-- Recorded information follows --
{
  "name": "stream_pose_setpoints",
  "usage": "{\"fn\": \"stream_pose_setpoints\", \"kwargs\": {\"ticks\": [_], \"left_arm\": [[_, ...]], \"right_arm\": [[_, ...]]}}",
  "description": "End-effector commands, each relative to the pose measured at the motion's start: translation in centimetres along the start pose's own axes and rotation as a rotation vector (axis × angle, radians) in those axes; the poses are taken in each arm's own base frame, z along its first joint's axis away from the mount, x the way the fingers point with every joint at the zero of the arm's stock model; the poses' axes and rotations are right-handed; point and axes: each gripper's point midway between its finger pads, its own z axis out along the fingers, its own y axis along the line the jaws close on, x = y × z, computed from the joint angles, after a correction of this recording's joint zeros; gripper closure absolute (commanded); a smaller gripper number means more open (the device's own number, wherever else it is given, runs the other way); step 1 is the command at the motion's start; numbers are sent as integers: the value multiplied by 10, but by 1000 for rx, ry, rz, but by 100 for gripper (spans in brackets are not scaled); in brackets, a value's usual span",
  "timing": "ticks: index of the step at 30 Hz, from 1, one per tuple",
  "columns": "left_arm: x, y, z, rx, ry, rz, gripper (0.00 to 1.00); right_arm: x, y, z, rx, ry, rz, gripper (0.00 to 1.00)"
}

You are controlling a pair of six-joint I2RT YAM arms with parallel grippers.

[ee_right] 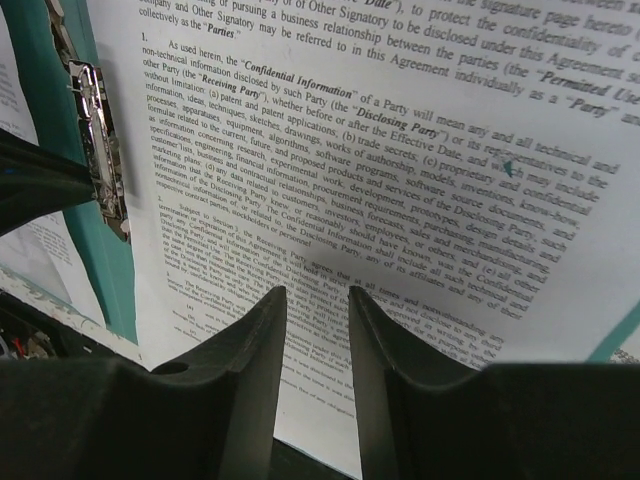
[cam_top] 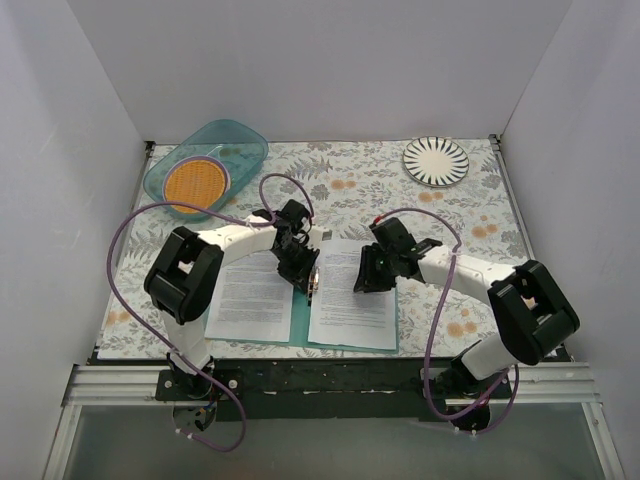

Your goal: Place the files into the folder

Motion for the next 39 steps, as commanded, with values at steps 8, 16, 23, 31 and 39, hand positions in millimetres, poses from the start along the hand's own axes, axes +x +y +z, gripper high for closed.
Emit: {"fn": "stream_pose_setpoints", "kwargs": {"ticks": [8, 16, 23, 31, 39], "left_arm": [[-33, -41, -5, 141, -24, -22, 100], [-36, -40, -23, 93, -68, 6, 100], [-67, -30, -72, -67, -209, 47, 100], [-87, -19, -68, -119, -273, 5, 87], [-102, -10, -47, -128, -266, -38, 66]], "right_arm": [[-31, 31, 11, -88, -19, -25, 61], [-40, 44, 17, -137, -21, -25, 64], [-30, 37, 31, -137, 3, 10, 76], [-6, 13, 44, -94, 36, 40, 85], [11, -3, 50, -71, 57, 50, 89]]}}
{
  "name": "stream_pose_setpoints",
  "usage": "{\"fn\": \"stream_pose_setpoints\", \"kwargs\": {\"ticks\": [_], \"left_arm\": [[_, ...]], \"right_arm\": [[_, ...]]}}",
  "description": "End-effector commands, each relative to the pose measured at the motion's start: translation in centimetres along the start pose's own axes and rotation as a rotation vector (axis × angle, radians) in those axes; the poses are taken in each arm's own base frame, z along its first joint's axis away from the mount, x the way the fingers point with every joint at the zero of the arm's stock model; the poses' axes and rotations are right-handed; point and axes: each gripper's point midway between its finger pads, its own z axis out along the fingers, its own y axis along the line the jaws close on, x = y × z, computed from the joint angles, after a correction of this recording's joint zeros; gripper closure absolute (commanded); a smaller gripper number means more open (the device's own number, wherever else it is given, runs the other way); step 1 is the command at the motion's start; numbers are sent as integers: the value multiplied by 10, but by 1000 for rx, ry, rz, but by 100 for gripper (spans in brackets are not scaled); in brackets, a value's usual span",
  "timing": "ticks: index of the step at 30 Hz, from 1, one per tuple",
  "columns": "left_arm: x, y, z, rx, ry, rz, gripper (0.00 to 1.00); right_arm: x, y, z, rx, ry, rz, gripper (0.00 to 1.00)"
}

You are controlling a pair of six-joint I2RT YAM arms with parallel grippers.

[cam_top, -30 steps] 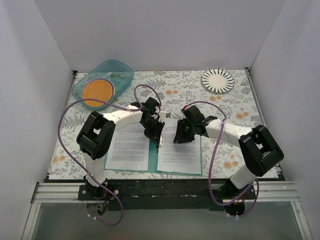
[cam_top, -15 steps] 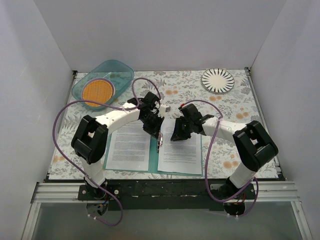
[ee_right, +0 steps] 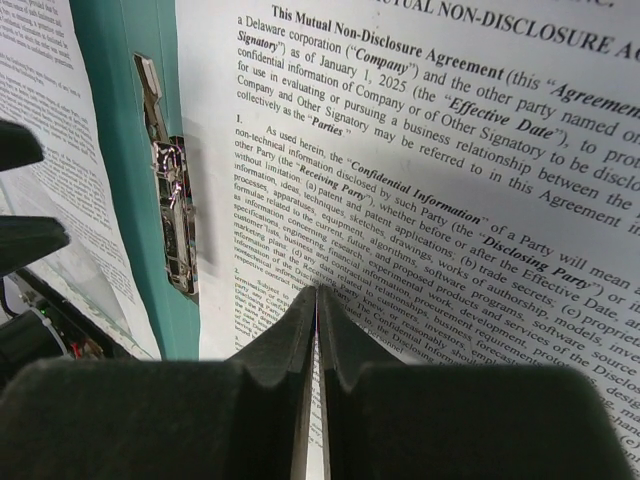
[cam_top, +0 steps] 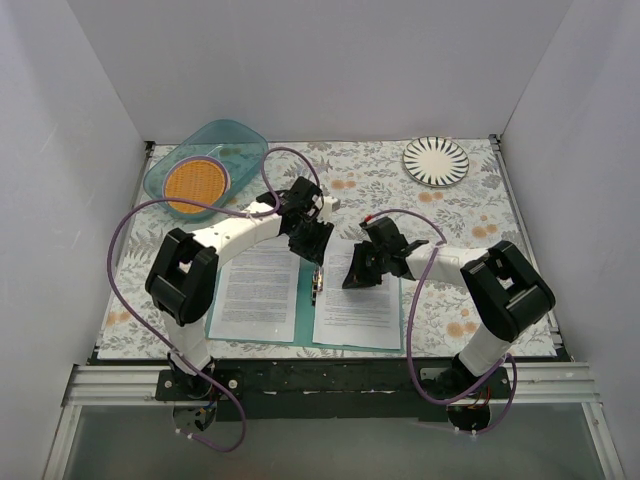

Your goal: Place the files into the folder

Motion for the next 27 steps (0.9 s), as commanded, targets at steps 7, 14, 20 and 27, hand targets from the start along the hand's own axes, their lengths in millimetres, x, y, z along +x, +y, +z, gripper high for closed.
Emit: {"fn": "stream_pose_setpoints", "kwargs": {"ticks": [7, 14, 20, 27], "left_arm": [[-30, 13, 8, -67, -75, -12, 64], [-30, 26, 22, -130, -61, -28, 61], [-19, 31, 35, -132, -16, -34, 51], [-16, 29, 41, -112, 2, -40, 54]], "right_arm": [[28, -33, 7, 69, 46, 24, 91], [31, -34, 6, 69, 51, 22, 91], [34, -37, 5, 74, 51, 27, 94], [31, -34, 5, 56, 36, 26, 95]]}}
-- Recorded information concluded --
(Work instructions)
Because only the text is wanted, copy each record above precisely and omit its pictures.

(Solved problem)
{
  "name": "stream_pose_setpoints",
  "usage": "{\"fn\": \"stream_pose_setpoints\", \"kwargs\": {\"ticks\": [_], \"left_arm\": [[_, ...]], \"right_arm\": [[_, ...]]}}",
  "description": "End-effector commands, each relative to the pose measured at the motion's start: translation in centimetres along the start pose's own axes and rotation as a rotation vector (axis × angle, radians) in those axes; the poses are taken in each arm's own base frame, z along its first joint's axis away from the mount, x the way the fingers point with every joint at the zero of the arm's stock model; the poses' axes and rotations are right-handed; point and axes: each gripper's point midway between its finger pads, its own z axis out along the fingers, its own y axis along the line the jaws close on, x = y × z, computed from the joint angles, after a correction of this recording's joint zeros; gripper closure absolute (commanded); a smaller gripper number means more open (the device's own number, wherever else it is given, runs the other way); step 1 is the command at the motion's start; numbers are sent as integers: the value multiplied by 10, but by 1000 for rx, ry, rz, but by 100 for gripper (spans in brackets are not scaled); in brackets, a value's usual span",
  "timing": "ticks: index of the step at 30 Hz, from 1, one per tuple",
  "columns": "left_arm: x, y, z, rx, ry, rz, gripper (0.00 to 1.00); right_arm: x, y, z, rx, ry, rz, gripper (0.00 to 1.00)"
}

You are controlling a pair of six-joint I2RT YAM arms with parallel grippers.

[ee_right] 
[cam_top] 

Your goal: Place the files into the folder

Motion for the next 39 steps, as commanded, with values at steps 8, 16, 23, 31 and 39, hand positions in millimetres, poses from the start along the hand's own axes, axes +x +y +z, gripper high for closed.
Emit: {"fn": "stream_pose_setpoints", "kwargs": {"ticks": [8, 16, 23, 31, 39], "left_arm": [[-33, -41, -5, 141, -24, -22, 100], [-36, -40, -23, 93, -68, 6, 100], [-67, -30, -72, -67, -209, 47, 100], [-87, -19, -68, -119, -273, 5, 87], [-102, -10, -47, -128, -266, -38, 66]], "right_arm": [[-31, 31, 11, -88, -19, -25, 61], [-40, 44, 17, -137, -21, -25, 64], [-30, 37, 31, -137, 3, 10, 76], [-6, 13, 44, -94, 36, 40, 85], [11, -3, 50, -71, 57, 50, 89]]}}
{
  "name": "stream_pose_setpoints",
  "usage": "{\"fn\": \"stream_pose_setpoints\", \"kwargs\": {\"ticks\": [_], \"left_arm\": [[_, ...]], \"right_arm\": [[_, ...]]}}",
  "description": "End-effector commands, each relative to the pose measured at the motion's start: translation in centimetres along the start pose's own axes and rotation as a rotation vector (axis × angle, radians) in those axes; the poses are taken in each arm's own base frame, z along its first joint's axis away from the mount, x the way the fingers point with every joint at the zero of the arm's stock model; the poses' axes and rotations are right-handed; point and axes: each gripper's point midway between its finger pads, its own z axis out along the fingers, its own y axis along the line the jaws close on, x = y × z, computed from the joint angles, after a correction of this recording's joint zeros; gripper closure absolute (commanded); a smaller gripper number means more open (the device's own number, wherever else it is given, runs the other way); step 1 is the command at the motion's start; numbers are sent as integers: the value multiplied by 10, but by 1000 for rx, ry, rz, but by 100 for gripper (spans in brackets are not scaled); in brackets, a value's usual span",
  "timing": "ticks: index of the step at 30 Hz, from 1, one per tuple",
  "columns": "left_arm: x, y, z, rx, ry, rz, gripper (0.00 to 1.00); right_arm: x, y, z, rx, ry, rz, gripper (0.00 to 1.00)"
}

You are controlling a pair of six-joint I2RT YAM arms with parallel grippers.

[cam_top, -30 steps] 
[cam_top, -15 steps] 
[ee_right, +0 steps] 
[cam_top, +0 steps] 

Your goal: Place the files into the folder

Motion for the next 27 steps (0.9 s), as commanded, targets at steps 7, 14, 20 and 27, hand targets from the start along the hand's own axes, their lengths in millimetres, x, y, z along +x, +y, +z, gripper high for closed.
Emit: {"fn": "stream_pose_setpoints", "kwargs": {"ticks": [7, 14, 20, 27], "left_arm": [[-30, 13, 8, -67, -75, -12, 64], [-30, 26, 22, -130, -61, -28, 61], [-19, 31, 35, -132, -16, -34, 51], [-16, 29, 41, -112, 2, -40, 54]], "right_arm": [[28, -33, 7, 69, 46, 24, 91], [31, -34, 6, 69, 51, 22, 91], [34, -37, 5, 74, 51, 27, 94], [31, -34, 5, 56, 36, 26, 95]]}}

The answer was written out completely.